TCS Daily

Asteroids and Oorts

By Charles Matthew Rousseaux - March 25, 2004 12:00 AM

Near misses don't come much nearer. At 5:08 pm EST last Thursday, an asteroid with the graceless name of FH 2004 whizzed by the earth, skimming a mere 26,500 miles over the Southern Atlantic Ocean. It was not large -- about 100 feet in diameter -- and so would have likely exploded in the atmosphere if it had hit the earth.

A larger object was detected, shortly before President Bush gave his speech on space policy in January, which by some calculations seemed headed straight for the earth. It eventually missed by a wide margin, but there would have been few options had its initial track been true.

Sometimes asteroids and comets don't miss, wreaking Hollywood-style havoc across the planet. Sixty-five million years ago, give or take a couple of Tuesdays, a largish chunk of rock made such a deep impact in the lives of dinosaurs that none of them survived. More recently, in 1908, a mid-sized object exploded over Tunguska, Siberia with a force of about 10 megatons, not-quite literally nuking about 2,000 square kilometers.
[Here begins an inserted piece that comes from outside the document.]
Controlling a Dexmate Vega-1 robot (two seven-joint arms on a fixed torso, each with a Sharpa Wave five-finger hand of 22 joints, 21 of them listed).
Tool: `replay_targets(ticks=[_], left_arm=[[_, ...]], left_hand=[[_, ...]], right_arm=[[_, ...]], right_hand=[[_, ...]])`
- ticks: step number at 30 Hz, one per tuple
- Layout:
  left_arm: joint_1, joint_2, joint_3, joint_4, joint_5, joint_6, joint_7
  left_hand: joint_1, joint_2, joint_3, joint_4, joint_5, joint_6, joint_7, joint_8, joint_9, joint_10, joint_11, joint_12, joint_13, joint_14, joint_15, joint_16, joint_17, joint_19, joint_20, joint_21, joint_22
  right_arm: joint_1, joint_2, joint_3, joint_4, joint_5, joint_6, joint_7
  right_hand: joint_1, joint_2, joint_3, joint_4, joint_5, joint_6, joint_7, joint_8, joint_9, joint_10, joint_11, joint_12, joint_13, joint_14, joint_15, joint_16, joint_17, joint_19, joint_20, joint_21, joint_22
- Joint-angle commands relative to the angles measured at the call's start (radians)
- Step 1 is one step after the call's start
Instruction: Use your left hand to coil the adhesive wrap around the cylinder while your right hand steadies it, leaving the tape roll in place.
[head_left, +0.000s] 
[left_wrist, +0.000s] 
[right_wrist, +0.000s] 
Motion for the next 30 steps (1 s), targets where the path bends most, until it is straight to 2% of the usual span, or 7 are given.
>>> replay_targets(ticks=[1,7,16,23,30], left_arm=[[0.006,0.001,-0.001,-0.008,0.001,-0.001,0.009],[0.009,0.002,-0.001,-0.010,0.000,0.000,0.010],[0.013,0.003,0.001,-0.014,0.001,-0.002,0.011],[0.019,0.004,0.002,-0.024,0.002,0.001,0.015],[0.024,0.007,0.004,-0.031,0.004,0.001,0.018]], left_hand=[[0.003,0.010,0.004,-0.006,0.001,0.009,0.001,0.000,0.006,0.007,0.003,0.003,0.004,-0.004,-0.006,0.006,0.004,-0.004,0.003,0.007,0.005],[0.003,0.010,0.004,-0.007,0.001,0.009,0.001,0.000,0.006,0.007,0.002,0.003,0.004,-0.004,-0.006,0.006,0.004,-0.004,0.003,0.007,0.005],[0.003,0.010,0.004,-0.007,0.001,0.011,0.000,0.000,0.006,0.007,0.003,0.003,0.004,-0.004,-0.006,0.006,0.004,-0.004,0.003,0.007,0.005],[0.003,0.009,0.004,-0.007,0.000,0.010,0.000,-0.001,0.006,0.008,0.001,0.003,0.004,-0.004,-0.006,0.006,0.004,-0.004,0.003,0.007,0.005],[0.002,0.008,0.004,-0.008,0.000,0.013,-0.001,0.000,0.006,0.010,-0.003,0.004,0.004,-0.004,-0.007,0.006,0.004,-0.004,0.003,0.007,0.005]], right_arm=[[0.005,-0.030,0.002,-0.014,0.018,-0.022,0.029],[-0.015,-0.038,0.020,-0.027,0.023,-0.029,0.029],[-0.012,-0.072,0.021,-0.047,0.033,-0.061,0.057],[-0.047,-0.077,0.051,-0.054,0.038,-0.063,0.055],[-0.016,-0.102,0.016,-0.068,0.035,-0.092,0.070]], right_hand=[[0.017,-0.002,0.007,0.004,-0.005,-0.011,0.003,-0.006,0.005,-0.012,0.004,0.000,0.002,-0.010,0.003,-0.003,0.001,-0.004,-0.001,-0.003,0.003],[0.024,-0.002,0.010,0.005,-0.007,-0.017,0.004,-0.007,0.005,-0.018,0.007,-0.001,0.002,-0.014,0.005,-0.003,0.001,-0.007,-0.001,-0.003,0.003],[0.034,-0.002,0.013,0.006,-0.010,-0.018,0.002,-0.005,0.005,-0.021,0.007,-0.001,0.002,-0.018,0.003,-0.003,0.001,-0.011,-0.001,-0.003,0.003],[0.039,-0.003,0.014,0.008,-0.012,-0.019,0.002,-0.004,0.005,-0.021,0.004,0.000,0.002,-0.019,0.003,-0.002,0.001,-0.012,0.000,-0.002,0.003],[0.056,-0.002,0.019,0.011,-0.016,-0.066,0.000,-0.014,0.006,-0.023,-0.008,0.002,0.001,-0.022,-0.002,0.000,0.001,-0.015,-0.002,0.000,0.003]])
There are countless asteroids and comets in the solar system, debris from its formation four-and-a-half billion years ago. They range from micrometeorites which constantly pepper (and salt) the atmosphere to the distant planetoid Sedna. Only a fraction of those objects pose any sort of an eventual threat to earth, but just a fraction of that fraction have been surveyed, and it only takes one to make a significant change in the social schedules of most living things

Asteroid threats come in three sizes. Small asteroids, such as FH 2004 can explode in the atmosphere with nuclear force, potentially tripping twitchy fingers of new members to the nuclear club. Larger asteroids (or comets) of over 150 meters (450 feet) in diameter can penetrate the atmosphere, devastating cities or even states. Objects greater than about half a mile in diameter are potential civilization enders.

Recognition of that threat prompted NASA to start spending about $3.5 million annually on the Spaceguard Survey several years ago. The project is designed to find 90 percent of the largest near-earth objects by 2008. From an estimated population of over 1,200 such objects, it has found only one that could have a crushing encounter with the earth -- 1950 DA, which has a 1 in 300 chance of striking in 2880. A bill offered by California Rep. Dana Rohrabacher to expand the Spaceguard Survey to smaller objects is currently under Congressional consideration.

There are three large bands of material from which such threats can come. The first is the well-know asteroid belt located between Mars and Jupiter. Most known earth-threatening objects come from that region, pushed into potentially perilous paths by planetary gravitational fields. The second is the Kuiper Belt, a chillier big brother of the asteroid belt located just beyond the orbit of Neptune. It is thought to contain about 100,000 objects more than 300 miles in diameter, which if kicked inward become short-term comets. Hundreds of Kuiper Belt objects have been identified, including the planetoid Quaoar which was found in 2002. The recently discovered red colored mini-world Sedna -- 1,100 miles in diameter and 8 billion miles at it's closest to the sun -- sits between the Kuiper Belt and the Oort cloud. The Oort cloud is as far out and as frozen as one can go in the solar system. Located about half-way between the sun and its nearest stellar neighbors, it is believed to contain trillions of icy bodies, some of which are long-term comets. When the Oort cloud is perturbed by the passing of a nearby star -- as is thought to happen a few times every few hundred million years -- a shower of comets can fall into the inner solar system, with potentially catastrophic consequences for everything on earth. The great extinction at the end of the Eocene epoch about 36 million years ago could have been brought about by a series of comet impacts.

Even if an incoming asteroid or comet were detected in time for a deflection attempt to be made, there would still be a great deal of uncertainty about which way to do so. A nuclear warhead might simply break up a large solid object into many equally harmful chunks, and would do even less if the object were a floating rubble pile, as many are believed to be. Other strategies, such as using ion rockets or solar power would require years (if not decades) to be effective.

Studies to that end (and to avert that end) should continue to be pursued. Sooner or later, another large object will impact the earth with enough force to give everyone -- including Donald Trump -- a really bad hair day. The Spaceguard Survey and its possible successors serve as a small insurance policy against a majority of the earth's populace being fired (not to mention cooked). The search for small planetoids should continue, since even though the odds are astronomical, just like a casino, the house always wins.

Charles Rousseaux is an editorial writer for The Washington Times.